*Your assignment*. In the data that follows, count every line holding the string "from" and give the count alone.

○ ○ ○ ○

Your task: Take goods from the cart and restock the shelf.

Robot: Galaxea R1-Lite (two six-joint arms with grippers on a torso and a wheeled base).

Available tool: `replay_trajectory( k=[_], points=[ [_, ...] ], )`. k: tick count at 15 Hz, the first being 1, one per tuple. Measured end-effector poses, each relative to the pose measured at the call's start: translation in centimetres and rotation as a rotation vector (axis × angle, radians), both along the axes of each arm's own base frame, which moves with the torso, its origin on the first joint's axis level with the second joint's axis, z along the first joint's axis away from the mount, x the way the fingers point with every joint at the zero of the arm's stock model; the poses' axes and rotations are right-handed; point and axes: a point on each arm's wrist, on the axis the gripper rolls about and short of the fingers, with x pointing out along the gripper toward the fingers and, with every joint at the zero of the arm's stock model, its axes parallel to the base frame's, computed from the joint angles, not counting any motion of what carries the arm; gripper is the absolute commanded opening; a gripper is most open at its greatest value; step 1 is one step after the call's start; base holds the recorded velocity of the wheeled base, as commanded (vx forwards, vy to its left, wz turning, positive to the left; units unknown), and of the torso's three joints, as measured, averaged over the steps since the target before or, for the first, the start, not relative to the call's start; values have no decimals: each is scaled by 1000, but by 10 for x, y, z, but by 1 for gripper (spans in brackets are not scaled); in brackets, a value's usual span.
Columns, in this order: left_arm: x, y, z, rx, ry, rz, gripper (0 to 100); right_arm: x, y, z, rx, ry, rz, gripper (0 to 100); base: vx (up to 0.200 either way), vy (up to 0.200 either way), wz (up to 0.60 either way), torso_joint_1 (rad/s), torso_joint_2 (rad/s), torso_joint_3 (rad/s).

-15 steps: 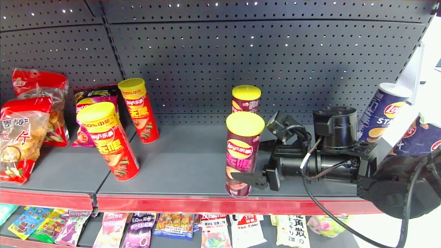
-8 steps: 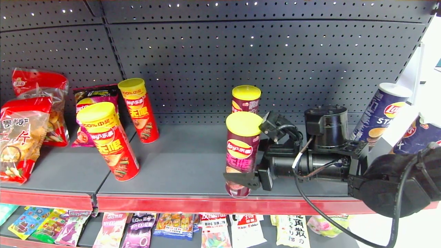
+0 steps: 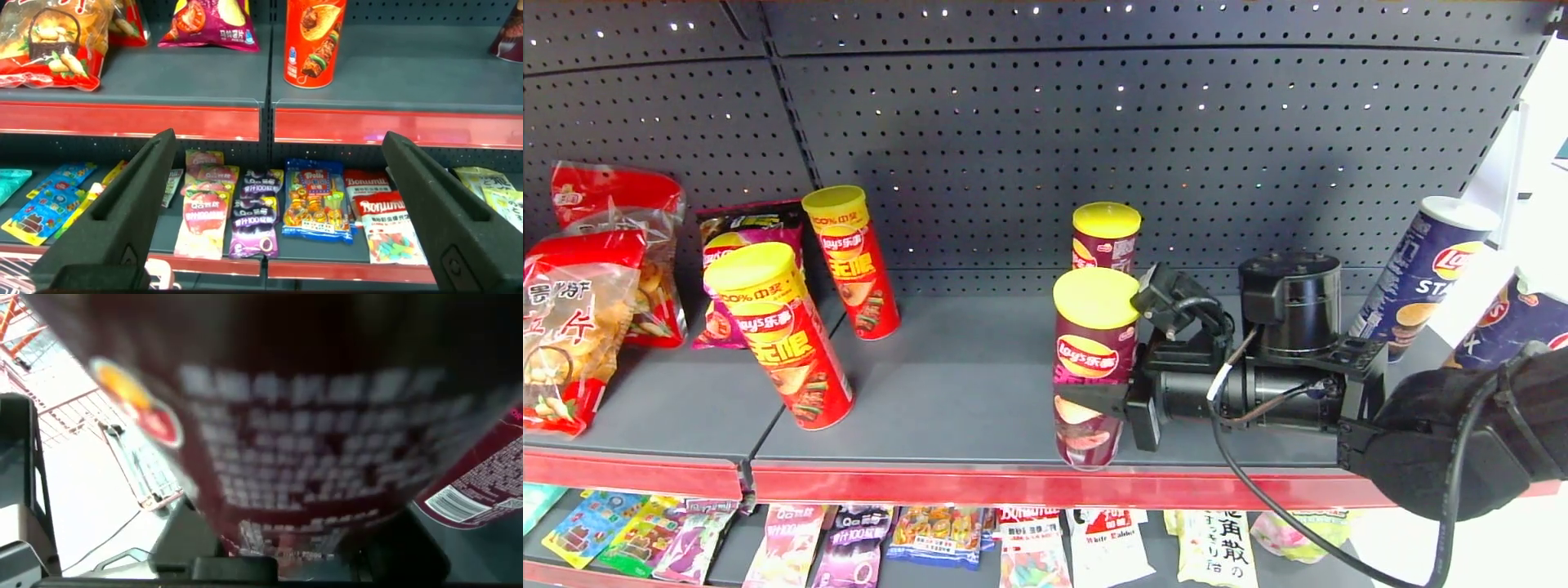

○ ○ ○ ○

*Response*. 2